Targeting the beta‐catenin/APC pathway: a novel mechanism to explain the cyclooxygenase‐2‐independent anticarcinogenic effects of celecoxib in human colon carcinoma cells

Celecoxib, a cyclooxygenase‐2 (COX‐2) selective nonsteroidal anti‐inflammatory drug, is a new anticarcinogenic agent. Its antitumor effects depend on the one hand on its COX‐2‐inhibiting potency, but on the other hand on COX‐2‐independent mechanisms, which until now have not been fully understood. Here, we investigated whether celecoxib has an impact on the APC/β‐catenin pathway, which has been shown to play a pivotal role in the development of various cancers, especially of the colon. After only 2 h of treatment of human Caco‐2 colon carcinoma cells with 100 µM celecoxib, we observed a rapid translocation of β‐catenin from its predominant membrane localization to the cytoplasm. Inhibition of the glycogen‐synthasekinase‐3β (GSK‐3β) by LiCl prevented this celecoxib‐induced translocation, suggesting that phosphorylation of β‐catenin by the GSK‐3β kinase was essential for this release. Furthermore, the cytosolic accumulation was accompanied by a rapid increase of β‐catenin in the nuclei, starting already 30 min after celecoxib treatment. The DNA binding activity of β‐catenin time dependently decreased 2 h after celecoxib treatment. After this cellular reorganization, we observed a caspase‐ and proteasome‐dependent degradation of β‐catenin after 8 h of drug incubation.

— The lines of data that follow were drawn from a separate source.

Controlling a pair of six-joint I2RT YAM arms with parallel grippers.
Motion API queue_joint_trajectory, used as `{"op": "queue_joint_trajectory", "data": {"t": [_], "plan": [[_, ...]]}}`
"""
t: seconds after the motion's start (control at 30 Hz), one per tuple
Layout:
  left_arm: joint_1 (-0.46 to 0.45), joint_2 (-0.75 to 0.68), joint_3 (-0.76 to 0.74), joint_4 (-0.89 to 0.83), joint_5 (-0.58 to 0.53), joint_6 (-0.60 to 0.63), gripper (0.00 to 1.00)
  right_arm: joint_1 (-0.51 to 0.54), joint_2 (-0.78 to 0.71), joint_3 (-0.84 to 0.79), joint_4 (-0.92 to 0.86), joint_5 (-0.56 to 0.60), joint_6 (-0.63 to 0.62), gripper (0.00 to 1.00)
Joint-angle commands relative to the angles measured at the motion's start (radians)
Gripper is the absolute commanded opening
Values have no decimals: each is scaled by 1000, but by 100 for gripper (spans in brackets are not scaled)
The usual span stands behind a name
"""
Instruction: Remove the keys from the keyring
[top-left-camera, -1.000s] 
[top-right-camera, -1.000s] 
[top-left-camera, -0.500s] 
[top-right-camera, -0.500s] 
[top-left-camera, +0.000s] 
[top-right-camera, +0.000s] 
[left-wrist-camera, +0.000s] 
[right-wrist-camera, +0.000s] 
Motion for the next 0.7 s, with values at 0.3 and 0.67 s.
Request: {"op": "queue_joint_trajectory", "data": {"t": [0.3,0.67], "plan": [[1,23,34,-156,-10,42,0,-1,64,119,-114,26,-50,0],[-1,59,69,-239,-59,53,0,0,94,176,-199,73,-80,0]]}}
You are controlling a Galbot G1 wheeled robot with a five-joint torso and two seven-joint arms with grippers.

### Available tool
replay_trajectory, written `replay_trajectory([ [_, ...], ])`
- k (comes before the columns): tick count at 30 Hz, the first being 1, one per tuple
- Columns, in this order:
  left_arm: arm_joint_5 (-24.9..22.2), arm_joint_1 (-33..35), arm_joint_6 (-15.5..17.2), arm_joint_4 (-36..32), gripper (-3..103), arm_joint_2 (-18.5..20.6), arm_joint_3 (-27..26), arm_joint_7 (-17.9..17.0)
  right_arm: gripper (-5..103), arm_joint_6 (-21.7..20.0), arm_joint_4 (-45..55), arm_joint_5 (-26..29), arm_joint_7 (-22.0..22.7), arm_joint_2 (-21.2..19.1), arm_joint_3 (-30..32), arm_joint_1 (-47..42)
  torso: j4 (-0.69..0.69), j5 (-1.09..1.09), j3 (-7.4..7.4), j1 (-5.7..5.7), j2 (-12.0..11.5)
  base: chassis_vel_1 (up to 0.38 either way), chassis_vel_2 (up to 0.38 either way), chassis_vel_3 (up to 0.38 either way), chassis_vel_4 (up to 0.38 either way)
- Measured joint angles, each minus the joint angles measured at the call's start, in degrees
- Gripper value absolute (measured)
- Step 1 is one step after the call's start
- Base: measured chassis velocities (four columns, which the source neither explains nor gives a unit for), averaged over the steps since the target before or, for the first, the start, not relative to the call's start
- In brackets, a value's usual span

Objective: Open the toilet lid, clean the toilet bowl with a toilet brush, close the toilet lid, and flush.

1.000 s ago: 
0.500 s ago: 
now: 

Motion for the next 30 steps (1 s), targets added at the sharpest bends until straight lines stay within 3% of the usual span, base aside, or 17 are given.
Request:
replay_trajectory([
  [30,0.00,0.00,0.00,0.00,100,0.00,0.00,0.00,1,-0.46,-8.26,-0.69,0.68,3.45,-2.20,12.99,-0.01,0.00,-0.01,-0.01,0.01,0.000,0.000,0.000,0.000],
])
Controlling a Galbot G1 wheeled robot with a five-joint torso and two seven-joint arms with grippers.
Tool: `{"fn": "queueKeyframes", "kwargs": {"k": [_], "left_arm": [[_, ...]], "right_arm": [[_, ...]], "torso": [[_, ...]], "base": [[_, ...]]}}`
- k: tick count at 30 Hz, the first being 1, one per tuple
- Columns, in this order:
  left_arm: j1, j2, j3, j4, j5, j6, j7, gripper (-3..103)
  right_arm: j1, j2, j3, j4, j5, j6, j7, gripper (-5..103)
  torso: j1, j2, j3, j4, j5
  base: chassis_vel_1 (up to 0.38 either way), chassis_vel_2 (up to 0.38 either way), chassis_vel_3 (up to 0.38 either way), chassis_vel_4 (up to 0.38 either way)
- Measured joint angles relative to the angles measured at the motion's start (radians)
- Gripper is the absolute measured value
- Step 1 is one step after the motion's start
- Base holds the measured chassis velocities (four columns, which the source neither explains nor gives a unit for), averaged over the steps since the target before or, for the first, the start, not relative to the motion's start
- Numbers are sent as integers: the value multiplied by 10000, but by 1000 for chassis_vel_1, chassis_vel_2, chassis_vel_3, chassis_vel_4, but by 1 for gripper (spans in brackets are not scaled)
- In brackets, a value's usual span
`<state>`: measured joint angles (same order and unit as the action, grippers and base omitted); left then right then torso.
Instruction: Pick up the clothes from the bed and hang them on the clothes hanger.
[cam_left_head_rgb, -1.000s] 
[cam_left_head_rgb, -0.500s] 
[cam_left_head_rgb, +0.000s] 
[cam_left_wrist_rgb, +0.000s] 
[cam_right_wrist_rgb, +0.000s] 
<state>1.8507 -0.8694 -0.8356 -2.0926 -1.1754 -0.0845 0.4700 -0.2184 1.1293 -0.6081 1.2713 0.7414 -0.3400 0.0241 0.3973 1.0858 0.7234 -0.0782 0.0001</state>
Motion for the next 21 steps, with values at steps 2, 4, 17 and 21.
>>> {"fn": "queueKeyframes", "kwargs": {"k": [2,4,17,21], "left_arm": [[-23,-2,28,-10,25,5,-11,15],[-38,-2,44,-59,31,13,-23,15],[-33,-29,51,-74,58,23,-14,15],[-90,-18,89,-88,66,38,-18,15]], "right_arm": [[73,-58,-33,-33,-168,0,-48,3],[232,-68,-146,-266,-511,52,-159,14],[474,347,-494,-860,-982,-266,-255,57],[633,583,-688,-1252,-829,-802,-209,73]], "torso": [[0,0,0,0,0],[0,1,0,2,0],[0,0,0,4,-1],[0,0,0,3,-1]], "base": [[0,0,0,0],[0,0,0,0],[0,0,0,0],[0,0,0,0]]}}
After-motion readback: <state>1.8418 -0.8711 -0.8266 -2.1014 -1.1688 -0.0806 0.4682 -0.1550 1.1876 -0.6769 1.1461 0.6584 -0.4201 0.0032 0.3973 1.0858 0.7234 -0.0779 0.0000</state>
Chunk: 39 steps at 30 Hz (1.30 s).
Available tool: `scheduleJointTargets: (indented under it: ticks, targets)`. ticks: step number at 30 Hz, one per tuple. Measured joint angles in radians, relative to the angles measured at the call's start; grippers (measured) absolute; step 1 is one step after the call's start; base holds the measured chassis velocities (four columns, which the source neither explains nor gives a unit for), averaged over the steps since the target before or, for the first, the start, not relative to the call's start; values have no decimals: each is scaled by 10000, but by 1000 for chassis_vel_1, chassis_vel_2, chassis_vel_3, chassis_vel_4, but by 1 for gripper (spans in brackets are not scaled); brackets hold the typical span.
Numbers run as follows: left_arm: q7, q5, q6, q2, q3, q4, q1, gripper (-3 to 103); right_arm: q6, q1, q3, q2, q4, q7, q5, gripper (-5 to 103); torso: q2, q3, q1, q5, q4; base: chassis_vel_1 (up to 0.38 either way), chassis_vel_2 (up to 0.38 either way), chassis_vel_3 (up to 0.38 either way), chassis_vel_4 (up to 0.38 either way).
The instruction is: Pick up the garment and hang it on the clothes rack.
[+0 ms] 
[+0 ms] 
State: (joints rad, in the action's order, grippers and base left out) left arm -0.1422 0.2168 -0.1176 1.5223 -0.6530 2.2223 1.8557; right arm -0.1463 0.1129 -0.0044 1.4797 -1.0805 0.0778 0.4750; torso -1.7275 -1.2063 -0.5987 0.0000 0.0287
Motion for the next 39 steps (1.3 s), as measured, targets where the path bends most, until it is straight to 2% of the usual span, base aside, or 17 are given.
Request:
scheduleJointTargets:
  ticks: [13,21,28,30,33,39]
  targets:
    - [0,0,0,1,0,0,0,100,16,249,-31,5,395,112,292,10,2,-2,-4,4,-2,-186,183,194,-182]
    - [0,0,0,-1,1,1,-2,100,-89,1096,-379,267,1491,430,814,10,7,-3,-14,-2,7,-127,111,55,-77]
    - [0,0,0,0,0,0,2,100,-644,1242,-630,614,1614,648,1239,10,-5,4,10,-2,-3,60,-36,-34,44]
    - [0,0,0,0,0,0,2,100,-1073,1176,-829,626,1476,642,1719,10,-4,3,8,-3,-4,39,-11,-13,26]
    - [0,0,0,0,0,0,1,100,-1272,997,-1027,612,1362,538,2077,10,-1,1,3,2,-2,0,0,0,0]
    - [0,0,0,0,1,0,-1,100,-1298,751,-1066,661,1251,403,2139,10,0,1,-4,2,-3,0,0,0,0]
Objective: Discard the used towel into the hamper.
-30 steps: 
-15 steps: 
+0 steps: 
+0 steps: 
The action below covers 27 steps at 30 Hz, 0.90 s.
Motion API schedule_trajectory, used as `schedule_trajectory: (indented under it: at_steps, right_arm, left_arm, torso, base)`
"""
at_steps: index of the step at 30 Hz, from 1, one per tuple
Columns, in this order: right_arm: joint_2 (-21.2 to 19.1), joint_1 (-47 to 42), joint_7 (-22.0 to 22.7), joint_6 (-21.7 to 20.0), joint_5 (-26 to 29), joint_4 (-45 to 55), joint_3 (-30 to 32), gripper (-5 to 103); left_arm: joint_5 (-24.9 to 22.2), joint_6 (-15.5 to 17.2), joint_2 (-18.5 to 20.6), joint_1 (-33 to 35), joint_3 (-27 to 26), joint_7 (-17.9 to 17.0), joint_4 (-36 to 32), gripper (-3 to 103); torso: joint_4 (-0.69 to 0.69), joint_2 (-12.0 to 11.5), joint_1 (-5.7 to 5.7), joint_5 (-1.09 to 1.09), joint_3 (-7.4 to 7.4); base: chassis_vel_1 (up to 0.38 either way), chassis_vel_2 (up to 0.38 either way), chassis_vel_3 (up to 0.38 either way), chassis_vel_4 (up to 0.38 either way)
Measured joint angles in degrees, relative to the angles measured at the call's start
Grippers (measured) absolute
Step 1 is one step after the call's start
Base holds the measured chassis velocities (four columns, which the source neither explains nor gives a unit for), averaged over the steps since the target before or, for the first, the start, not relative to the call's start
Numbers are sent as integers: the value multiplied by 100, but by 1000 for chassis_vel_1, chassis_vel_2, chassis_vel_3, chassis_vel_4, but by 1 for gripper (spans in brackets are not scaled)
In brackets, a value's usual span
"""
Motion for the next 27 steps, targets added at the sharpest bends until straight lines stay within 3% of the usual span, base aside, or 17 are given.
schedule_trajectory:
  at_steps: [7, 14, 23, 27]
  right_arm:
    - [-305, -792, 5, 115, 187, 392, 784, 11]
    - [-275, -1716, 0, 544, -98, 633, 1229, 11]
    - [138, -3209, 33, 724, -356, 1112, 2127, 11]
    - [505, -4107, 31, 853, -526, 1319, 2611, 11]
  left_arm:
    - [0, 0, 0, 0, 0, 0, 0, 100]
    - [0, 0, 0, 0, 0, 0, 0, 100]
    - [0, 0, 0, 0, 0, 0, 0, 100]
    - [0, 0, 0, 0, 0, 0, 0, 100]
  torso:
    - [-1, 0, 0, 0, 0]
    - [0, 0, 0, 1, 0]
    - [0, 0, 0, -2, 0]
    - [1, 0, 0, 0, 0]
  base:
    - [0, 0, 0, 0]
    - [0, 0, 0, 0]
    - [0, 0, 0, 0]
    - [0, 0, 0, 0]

Celecoxib‐induced β‐catenin degradation was also observed in various other tumor cell lines (HCT‐116, MCF‐7, and LNCAP) but was not seen after treatment of Caco‐2 cells with either the anticarcinogenic nonsteroidal anti‐inflammatory drug R‐flurbiprofen or the highly COX‐2‐selective inhibitor rofecoxib. These findings indicate that the anticarcinogenic effects of celecoxib can be explained, at least partly, by an extensive degradation of β‐catenin in human colon carcinoma cells.